Romance traz de volta todos os temores de criança

Medos encaixotados e empoeirados

LEDA CARTUM
FREE-LANCE PARA A FOLHA

Sentir medo é característica de todo mundo. Essas histórias de que os corajosos ou os heróis não têm medo de nada não passam de invenção. Não há nada mais evidente do que esse sentimento. Senti-lo começa quando somos crianças e não conseguimos dormir de noite por causa de alguma coisa ou quando víamos filmes de terror e depois não desgrudávamos do travesseiro. Pois medo que é medo aparece já lá no comecinho da vida, quando descobrimos que há coisas que não conhecemos.
Medos infantis são lembranças mal esquecidas que teimam em voltar às vezes, por mais que a gente não perceba direito. O lado bom é que, com eles, volta também um pouquinho da infância.
Em "Minha Querida Assombração", um livro de Reginaldo Prandi que acaba de ser lançado, esses medos estão presentes na forma de histórias de terror contadas por uma senhora chamada Dona Santa. Com um texto simples e fácil, é um livro rápido de ler, que traz de volta algumas de tantas coisas que já esquecemos.
Um pai viúvo e quatro filhos vão passar uma semana de férias num hotel-fazenda, na tentativa de relaxar e de esquecer um pouco da rotina. O lugar fica numa cidadezinha distante, sem TV ou outro entretenimento que não a própria fazenda e -por que não?- as histórias que Dona Santa conta toda noite, depois da janta. Acontece que essas histórias têm um quê de realidade, e seus personagens estão todos espalhados pelo hotel, revelando-se nas noites estranhas, quando se podem ouvir vozes, choros e barulhos.
Apesar da certa obviedade da narrativa (é fácil, sim, prever o que acontece no final e como as coisas se resolvem), é uma história gostosa para passar o tempo. Mesmo sendo voltada mais para um público mais infantil, é um bom jeito de o leitor mais velho se lembrar de medos já encaixotados e empoeirados e até de conhecer melhor e mais uma vez coisas que ouvíamos há um tempinho.
É interessante também ler a nota do autor no final do livro para conhecer a verdade que se esconde nessa história toda.
Afinal de contas, sentir medo não é nada mais do que desentender o que não conhecemos e, quando somos crianças, conhecemos menos do que quando crescemos.

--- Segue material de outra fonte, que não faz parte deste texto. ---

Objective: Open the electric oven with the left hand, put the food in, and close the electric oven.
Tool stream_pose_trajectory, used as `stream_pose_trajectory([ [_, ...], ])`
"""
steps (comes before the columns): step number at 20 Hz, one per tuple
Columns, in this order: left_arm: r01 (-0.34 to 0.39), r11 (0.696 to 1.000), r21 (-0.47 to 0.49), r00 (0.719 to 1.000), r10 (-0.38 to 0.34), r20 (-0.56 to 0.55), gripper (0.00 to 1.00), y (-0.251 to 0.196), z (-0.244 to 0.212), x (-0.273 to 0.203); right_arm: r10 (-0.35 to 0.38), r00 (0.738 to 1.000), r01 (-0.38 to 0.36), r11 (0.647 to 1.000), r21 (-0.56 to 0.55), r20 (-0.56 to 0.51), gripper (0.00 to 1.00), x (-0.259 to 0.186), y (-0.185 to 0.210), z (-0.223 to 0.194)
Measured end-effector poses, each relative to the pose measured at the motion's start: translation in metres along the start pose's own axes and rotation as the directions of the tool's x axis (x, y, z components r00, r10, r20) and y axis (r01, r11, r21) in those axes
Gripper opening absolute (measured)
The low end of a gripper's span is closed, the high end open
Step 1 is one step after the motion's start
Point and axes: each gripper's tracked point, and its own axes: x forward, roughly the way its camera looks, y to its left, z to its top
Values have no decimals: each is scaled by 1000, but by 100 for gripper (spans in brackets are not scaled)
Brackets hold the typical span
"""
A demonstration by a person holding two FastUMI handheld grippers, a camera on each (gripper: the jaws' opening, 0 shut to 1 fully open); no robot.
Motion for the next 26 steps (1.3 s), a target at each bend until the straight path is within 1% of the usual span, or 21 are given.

A gente deita na cama, fica olhando a linha de luz que passa pela porta entreaberta, o barulho do vento na janela que parece às vezes qualquer outra coisa, a torneira pingando lá no fundo e os carros passando lá atrás e, se a gente sente sede, é tão difícil levantar para ir até a cozinha pegar um copo de água... não faz tanto tempo assim e até hoje isso pode acontecer.
Que jogue a primeira pedra quem nunca sentiu vontade de ter uma cama dos pais por perto para se esconder rapidinho debaixo do cobertor.


"Minha Querida Assombração", de Reginaldo Prandi e Rodrigo Rosa
Editora: Companhia das Letrinhas
Quanto: R$ 23 (144 págs.)

Leda Cartum, 15, é aluna da primeira série do ensino médio do Colégio Equipe e publica seus textos no blog www.pedacodeunha.weblogger.com.br
ledacartum@hotmail.com.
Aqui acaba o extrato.